Es decir, se buscará que a partir del 1 de septiembre, fecha en que inician los trabajos de la LXV Legislatura, abrogar el apartado de la revocación de mandato de la Constitución y con ello evitar que el país, se mantenga en disputas electorales y de poder todo el tiempo.
La revocación de mandato en sí implica el riesgo que los gobernantes y representantes sólo actúen tres años para quedar bien con la ciudadanía, pero sin objetividad para actuar en función de definiciones de gobierno y Estado.
La diputada Josefina Salazar Báez (PAN) aseveró que esta iniciativa, que se busca imponer desde Palacio Nacional como una prioridad legislativa, es interesada, tramposa y dolosa, pues no busca la interrupción de mandato del Presidente de la República, sino su continuidad en el cargo.

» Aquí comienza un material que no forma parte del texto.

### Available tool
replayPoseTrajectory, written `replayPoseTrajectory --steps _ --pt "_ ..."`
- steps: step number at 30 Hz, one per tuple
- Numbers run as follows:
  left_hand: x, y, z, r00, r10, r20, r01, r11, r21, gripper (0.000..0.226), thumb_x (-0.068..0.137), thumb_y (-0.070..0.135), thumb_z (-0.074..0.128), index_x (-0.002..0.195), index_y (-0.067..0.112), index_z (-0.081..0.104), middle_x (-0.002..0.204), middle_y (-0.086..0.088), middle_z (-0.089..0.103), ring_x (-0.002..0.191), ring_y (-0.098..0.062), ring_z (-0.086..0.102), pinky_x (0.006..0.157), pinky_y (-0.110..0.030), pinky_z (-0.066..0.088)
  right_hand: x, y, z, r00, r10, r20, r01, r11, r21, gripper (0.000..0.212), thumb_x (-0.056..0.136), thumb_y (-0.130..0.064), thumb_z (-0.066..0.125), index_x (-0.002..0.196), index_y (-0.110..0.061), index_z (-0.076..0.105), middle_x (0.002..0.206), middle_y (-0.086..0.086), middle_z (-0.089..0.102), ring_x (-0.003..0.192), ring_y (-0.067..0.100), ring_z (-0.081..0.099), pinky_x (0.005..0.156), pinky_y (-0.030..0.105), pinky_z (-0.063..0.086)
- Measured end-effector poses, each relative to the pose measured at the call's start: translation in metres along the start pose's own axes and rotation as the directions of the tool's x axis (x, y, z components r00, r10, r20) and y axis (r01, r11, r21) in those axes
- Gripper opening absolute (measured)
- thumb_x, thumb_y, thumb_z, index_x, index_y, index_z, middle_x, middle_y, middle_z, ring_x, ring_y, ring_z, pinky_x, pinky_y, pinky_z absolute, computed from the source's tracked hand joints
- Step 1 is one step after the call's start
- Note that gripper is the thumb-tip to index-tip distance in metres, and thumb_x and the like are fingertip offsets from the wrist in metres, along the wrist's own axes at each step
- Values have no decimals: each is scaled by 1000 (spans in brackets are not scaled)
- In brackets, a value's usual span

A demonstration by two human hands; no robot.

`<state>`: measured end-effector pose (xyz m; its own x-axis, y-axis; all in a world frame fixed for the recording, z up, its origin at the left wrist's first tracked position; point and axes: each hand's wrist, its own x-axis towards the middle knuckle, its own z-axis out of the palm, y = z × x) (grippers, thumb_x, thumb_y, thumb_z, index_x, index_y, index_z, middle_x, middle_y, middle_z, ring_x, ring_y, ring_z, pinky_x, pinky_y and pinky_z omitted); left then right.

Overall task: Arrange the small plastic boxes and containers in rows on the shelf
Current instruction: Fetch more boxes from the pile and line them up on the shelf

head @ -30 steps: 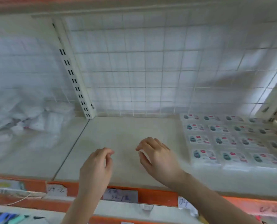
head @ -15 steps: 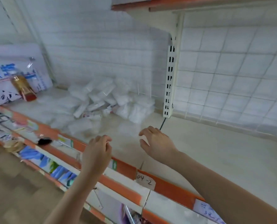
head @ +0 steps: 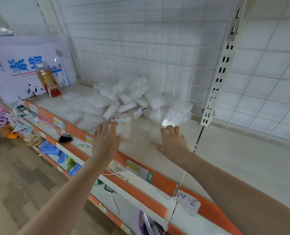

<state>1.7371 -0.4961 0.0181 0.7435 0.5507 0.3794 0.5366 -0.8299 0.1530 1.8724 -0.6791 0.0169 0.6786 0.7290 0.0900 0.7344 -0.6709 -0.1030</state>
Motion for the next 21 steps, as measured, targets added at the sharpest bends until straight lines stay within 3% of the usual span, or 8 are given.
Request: replayPoseTrajectory --steps 3,8,13,21 --pt "9 -7 7 996 -51 76 45 996 77 58 85 26 61 137 12 37 138 -12 41 129 -32 34 106 -41 26 4 2 -3 999 -30 -31 27 996 -91 53 91 -44 49 131 -11 37 131 10 36 119 28 35 94 34 37" --pt "10 -6 17 998 -56 -10 57 989 136 55 80 6 56 132 17 41 132 -14 44 126 -33 35 104 -42 27 7 0 -4 999 -35 -32 32 995 -92 50 90 -45 51 124 -10 41 125 12 40 114 28 38 93 34 36" --pt "15 1 14 995 -92 29 86 985 151 58 80 7 51 134 22 35 130 -14 43 121 -33 35 101 -42 26 6 0 -4 1000 -4 -5 4 996 -86 46 91 -46 48 122 -12 42 125 12 46 116 28 37 95 33 35" --pt "-18 45 10 988 133 -73 -135 990 -36 59 68 22 80 119 18 50 114 -18 53 100 -36 53 82 -46 46 -22 29 -20 1000 18 0 -18 998 58 63 89 -51 52 140 -20 31 136 1 42 128 23 34 104 36 30"
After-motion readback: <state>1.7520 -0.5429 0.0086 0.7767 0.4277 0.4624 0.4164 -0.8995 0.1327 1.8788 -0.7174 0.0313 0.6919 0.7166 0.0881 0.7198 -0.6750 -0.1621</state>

“La premura de la exigencia palaciega, el ánimo faccioso que la impulsa y la imposibilidad de contar con leyes reglamentarias, así como la adulteración de la misma en el tema de la revocación de mandato, no propone la interrupción del mandato, sino una continuación de acuerdo a la pregunta planteada”, asentó.
Cuestionó que el presidente López Obrador en lugar de preocuparse y ocuparse de los problemas nacionales, desperdicie su tiempo y dedicación al embellecimiento de vida pública al impulsar propuestas que vulneran la Constitución Política y dividen a los mexicanos.
“Esto es una treta y pretexto para que el Presidente tenga la oportunidad para seguir una abierta campaña y continúe teniendo al Gobierno Federal como una agencia electoral y de proselitismo permanente, en demerito y deterioro de los asuntos importantes. Es un nuevo ataque a la democracia”, apuntó.
La atención del presidente de la República debe estar enfocada al cien por ciento en resolver los acuciantes problemas por los que transita el país, en lugar de dedicar todo su tiempo a temas electorales; ya que además de ser irresponsable, raya en la fragante violación a preceptos constitucionales que le exigen, entre otras cosas, velar por la vida, el patrimonio, la equidad social y la atención a toda la población, en especial a los más vulnerables.
La figura de revocación de mandato debe salir de todo el entramado constitucional y dejar de ser una amenaza a la democracia y al apotegma postrevolucionario de Sufragio Efectivo, No Reelección.